(About this exercise) Nothing below is to be printed except the lines between the line holding "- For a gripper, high" and the line holding "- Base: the", inclusive, each exactly as it appears.

(The data)
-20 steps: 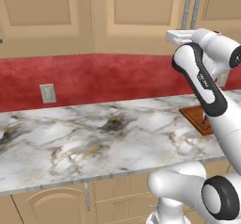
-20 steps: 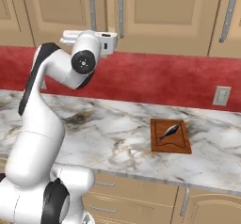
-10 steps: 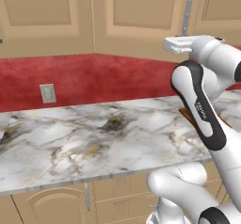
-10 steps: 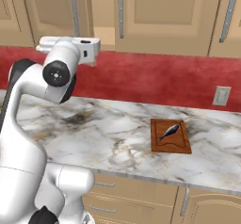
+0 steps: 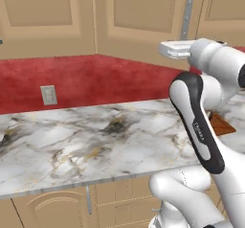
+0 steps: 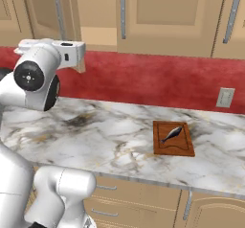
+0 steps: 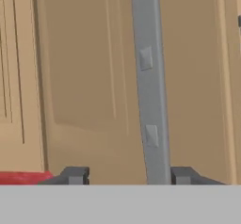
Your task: Open the cabinet, retrieve the rolling pin, and place it next to the meat on the cutting board to prepare for tenderizing.
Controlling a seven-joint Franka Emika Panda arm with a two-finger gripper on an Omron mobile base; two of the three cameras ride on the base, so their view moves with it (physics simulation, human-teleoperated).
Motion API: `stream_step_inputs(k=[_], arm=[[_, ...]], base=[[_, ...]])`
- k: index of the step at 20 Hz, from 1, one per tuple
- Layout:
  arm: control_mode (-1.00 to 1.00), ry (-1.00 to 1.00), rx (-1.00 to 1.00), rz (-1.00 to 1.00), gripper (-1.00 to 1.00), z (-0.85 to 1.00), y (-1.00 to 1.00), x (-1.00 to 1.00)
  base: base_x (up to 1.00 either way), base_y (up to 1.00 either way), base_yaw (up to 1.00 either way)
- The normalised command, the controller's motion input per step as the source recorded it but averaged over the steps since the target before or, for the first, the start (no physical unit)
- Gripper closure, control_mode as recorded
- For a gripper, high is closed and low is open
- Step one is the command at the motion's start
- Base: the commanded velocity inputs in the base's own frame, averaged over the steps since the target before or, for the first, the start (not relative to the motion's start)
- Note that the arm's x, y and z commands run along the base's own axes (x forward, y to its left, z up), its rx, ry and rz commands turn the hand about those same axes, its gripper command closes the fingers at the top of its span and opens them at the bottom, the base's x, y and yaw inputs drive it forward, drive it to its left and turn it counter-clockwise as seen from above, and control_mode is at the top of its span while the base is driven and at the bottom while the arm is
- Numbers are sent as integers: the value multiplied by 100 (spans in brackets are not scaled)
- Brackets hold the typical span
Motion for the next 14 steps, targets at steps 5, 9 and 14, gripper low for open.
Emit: stream_step_inputs(k=[5,9,14], arm=[[-100,0,2,6,-100,-1,0,-40],[-100,-2,2,8,-100,-1,-10,-71],[-100,0,2,4,-100,0,-34,-45]], base=[[0,0,0],[0,0,0],[0,0,0]])
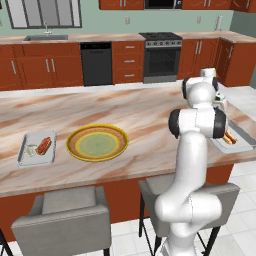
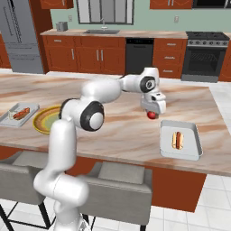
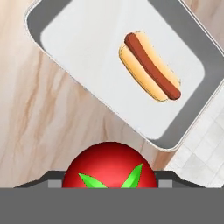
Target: Place one cooked food and one vegetable from the large plate to each tupperware container.
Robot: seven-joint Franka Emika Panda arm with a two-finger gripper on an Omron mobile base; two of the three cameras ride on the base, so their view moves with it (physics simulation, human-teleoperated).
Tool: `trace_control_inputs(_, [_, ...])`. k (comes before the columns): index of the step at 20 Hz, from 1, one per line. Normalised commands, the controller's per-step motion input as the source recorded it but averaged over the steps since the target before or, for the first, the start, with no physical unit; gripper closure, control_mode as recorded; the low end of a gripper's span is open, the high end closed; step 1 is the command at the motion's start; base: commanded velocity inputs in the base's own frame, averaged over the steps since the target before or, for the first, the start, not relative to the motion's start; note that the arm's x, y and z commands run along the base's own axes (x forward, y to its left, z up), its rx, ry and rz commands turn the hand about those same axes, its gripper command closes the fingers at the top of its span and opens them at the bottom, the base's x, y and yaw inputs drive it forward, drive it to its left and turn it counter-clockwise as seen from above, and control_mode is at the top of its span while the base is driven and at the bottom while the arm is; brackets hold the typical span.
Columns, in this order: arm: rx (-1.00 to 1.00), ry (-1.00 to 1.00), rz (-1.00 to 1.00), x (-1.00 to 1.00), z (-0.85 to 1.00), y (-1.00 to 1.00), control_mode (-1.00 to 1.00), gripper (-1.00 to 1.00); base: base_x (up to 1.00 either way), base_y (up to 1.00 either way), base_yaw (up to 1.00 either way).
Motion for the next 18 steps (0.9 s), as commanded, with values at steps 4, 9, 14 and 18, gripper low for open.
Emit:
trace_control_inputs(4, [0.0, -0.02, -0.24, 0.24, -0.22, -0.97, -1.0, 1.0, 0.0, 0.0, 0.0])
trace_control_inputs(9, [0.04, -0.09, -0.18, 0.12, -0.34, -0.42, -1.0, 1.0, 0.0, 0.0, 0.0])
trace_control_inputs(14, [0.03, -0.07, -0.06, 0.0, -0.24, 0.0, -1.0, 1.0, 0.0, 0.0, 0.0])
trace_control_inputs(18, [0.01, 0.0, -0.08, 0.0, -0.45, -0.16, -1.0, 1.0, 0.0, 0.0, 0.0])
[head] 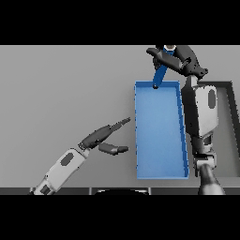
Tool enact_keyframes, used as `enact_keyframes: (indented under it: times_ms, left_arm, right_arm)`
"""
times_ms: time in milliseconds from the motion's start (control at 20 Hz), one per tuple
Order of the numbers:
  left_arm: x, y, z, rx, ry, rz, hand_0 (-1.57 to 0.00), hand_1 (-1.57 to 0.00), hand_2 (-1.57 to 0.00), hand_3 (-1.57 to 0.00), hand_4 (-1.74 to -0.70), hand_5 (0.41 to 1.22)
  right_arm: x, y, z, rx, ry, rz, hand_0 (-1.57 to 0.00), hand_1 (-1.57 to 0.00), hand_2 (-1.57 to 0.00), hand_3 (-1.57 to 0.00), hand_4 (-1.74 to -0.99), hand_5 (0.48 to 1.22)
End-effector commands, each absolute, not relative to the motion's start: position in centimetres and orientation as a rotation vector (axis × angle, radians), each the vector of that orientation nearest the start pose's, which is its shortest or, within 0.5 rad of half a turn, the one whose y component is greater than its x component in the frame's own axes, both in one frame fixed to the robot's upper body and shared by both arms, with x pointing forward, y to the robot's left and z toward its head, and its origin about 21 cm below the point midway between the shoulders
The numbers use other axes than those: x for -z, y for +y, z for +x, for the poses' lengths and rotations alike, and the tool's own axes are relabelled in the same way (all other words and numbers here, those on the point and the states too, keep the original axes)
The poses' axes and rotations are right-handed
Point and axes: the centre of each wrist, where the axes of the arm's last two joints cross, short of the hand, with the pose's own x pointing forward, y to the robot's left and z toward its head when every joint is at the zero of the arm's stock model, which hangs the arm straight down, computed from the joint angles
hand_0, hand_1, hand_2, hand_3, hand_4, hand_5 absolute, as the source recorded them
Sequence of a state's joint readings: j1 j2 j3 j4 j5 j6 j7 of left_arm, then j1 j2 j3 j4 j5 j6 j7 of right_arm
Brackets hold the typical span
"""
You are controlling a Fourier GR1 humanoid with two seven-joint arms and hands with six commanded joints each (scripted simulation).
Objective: Pick up the blue pipe and place it into the blue bin.
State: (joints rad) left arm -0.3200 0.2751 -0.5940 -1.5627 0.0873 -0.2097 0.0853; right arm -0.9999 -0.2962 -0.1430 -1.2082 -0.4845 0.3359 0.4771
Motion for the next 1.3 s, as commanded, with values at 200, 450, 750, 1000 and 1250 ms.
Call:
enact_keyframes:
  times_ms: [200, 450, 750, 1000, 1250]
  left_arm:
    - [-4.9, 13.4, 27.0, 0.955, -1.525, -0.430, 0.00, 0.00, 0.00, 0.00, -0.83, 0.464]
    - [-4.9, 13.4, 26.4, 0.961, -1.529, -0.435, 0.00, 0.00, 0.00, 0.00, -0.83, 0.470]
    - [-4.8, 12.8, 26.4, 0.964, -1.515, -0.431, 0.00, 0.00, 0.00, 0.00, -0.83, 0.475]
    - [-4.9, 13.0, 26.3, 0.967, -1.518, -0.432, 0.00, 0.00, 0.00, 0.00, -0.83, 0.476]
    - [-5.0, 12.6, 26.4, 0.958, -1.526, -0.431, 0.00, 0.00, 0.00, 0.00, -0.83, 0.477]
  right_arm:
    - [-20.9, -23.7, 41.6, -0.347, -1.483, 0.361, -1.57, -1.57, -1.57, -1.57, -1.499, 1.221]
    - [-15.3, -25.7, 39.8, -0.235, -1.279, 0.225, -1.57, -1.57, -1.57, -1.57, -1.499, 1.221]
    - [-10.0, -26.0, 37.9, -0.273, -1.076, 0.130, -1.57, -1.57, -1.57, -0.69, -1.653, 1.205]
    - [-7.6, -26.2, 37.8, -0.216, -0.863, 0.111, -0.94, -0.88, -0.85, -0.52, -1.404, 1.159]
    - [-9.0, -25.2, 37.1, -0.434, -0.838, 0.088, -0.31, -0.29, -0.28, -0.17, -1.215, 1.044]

(Result of the task)
- For a gripper, high is closed and low is open
- Step one is the command at the motion's start
- Base: the commanded velocity inputs in the base's own frame, averaged over the steps since the target before or, for the first, the start (not relative to the motion's start)

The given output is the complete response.